FRANCISCO GUTIÉRREZ
Este es el número de parados con el que ha finalizado el año 2011 en nuestro país, según la Encuesta de Población Activa correspondiente al último trimestre. Nunca en la historia ha habido tantas personas desempleadas en España que en términos porcentuales, representa el 22,85% de la población que quiere trabajar y no encuentra empleo. Esta situación viene agravándose, de forma exponencial, desde el año 2008, sin que las medidas para el fomento del empleo, reformas pactadas o impuestas, modificaciones del mercado laboral, incentivos a la contratación indefinida y un largo etcétera hayan dado los frutos deseados. La dramática realidad es que tenemos la tasa de paro más elevada de los países de nuestro entorno y con 1.575.000 hogares donde todos sus miembros en edad de trabajar se encuentran en paro. Son familias de trabajadores y autónomos que, hasta hace tres años, llevaban una vida económica «normalizada» y que el despido o cierre de sus empresas y/o negocios les han situado en la marginalidad.
Ante esta dramática situación, como ya ocurriera en las crisis de años anteriores, la mirada se vuelve hacia lo más fácil, pero al mismo tiempo, lo que menor incidencia tiene en la creación de empleo, la reforma del mercado laboral. Se precisan otras reformas mas urgentes e imprescindibles para reactivar nuestra economía, entre otras la del sector financiero, no solo para inyectar nuevas cantidades que permitan regularizar las cuentas de resultados de bancos y cajas, sino para la concesión de créditos que garanticen la supervivencia de pequeñas y mediadas empresas. Asimismo, la necesaria reforma fiscal que, entre otras cosas, elimine con eficacia la enorme bolsa de fraude existente en las rentas del capital o en las grandes fortunas, así como profundos cambios estructurales en nuestra estructura productiva con enorme volatilidad.

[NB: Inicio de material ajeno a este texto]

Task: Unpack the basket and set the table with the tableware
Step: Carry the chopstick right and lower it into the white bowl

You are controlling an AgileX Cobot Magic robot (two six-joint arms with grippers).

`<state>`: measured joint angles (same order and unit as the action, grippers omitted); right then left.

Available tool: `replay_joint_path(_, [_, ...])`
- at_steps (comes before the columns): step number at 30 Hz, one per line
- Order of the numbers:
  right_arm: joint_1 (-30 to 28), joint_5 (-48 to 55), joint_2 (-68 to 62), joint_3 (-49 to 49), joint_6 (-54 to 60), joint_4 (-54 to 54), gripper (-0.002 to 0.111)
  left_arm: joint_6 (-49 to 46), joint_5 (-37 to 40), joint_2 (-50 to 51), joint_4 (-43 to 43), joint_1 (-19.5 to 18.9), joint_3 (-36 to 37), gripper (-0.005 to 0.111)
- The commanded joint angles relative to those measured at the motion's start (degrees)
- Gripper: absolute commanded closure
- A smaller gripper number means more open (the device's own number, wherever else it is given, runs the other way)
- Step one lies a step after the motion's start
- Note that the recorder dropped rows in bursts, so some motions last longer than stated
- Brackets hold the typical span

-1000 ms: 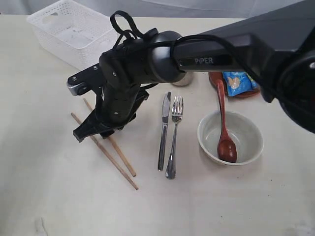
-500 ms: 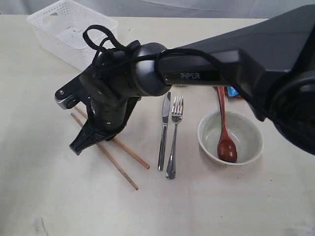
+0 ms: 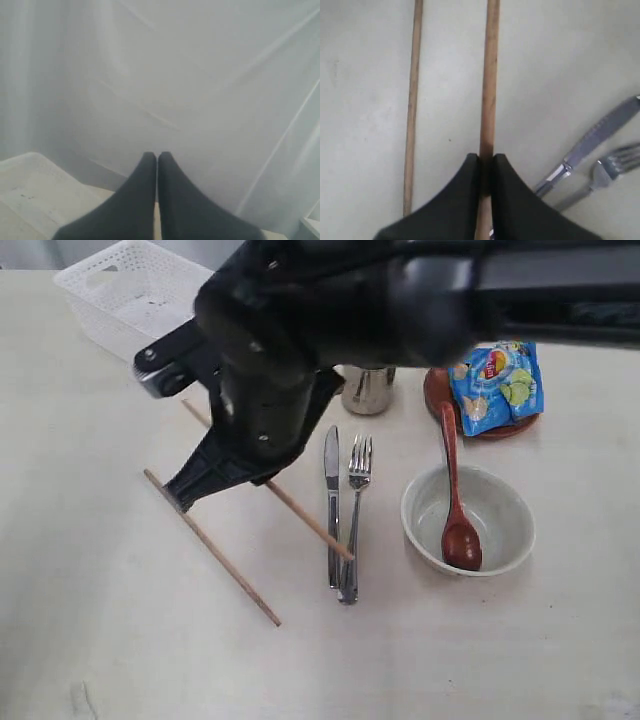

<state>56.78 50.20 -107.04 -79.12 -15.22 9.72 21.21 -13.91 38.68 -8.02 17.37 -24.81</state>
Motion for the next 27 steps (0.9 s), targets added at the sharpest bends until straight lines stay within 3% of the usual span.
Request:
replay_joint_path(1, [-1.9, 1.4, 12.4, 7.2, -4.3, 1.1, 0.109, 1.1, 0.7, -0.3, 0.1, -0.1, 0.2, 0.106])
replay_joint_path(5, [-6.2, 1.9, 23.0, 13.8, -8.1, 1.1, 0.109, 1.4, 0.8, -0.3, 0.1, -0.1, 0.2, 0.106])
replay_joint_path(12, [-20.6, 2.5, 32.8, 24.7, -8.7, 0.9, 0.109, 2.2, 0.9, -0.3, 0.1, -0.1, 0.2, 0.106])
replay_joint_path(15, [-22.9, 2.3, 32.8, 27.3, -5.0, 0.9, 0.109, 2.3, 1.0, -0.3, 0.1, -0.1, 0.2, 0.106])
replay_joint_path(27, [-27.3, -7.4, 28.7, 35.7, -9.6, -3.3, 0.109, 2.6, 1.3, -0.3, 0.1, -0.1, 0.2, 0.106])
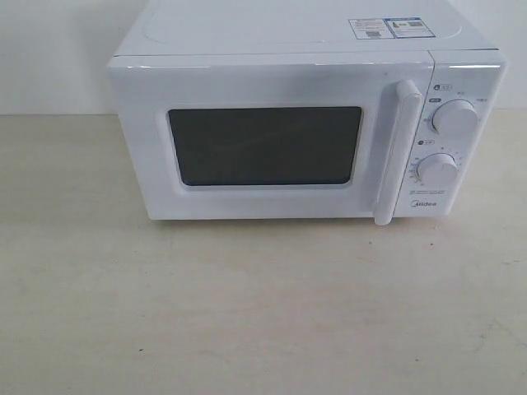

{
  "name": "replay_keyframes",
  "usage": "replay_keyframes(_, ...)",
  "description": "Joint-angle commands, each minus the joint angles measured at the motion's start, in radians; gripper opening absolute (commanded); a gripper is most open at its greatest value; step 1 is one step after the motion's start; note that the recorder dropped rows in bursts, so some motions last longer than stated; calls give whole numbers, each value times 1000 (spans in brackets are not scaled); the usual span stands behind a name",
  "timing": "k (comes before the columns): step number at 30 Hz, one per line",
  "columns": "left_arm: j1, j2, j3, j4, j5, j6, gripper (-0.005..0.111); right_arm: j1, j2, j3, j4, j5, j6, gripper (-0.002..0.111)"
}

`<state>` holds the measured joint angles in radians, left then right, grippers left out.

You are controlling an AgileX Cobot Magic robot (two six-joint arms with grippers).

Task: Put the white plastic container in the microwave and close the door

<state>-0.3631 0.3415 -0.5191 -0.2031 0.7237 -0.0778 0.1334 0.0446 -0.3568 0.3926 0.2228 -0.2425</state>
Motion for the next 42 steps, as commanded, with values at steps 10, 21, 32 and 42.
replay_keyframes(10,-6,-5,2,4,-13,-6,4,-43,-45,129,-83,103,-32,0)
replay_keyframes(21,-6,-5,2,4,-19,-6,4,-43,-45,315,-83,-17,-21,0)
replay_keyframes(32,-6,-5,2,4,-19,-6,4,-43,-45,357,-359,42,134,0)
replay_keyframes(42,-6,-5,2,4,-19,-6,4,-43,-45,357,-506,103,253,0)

Quiere esto decir que no es necesario reformar el mercado laboral en algunos aspectos de sus tres instituciones fundamentales: negociación colectiva, costes del despido y contratos laborales, evidentemente no. Soy partidario de la adaptación de algunas de ellas, especialmente la negociación colectiva, pero evitando falsas expectativas dado que el mercado de trabajo ni crea ni destruye empleo, lo que hace es transmitir, en términos de contratos laborales, la evolución de los mercados de productos en una economía competitiva y diversificada, sin la enorme dependencia que se ha tenido del sector de la construcción.
Desde la aprobación del Estatuto de los trabajadores en 1980, han sido más de veinte las reformas introducidas en el mercado laboral, unas mediante acuerdo empresarios y sindicatos y otras impuestas como la Ley 35/2010 de 17 de septiembre, de medidas urgentes para la reforma del mercado de trabajo, con abaratamiento del despido, descuelgue salarial y la introducción de despidos preventivos. Los resultados, diecisiete meses después de su entrada en vigor, son conocidos por las cifras que titulan este artículo.
La Reforma Laboral, impuesta o pactada, entre empresarios y sindicatos, no servirá para crear empleo, en todo caso, como ha ocurrido en los últimos años, supondrá pérdida de derechos laborales, mayor precarización de los contratos y menor coste del despido. Aunque, eufemísticamente, se le llame reforma para la creación de empleo, sus resultados en estos años son evidentes.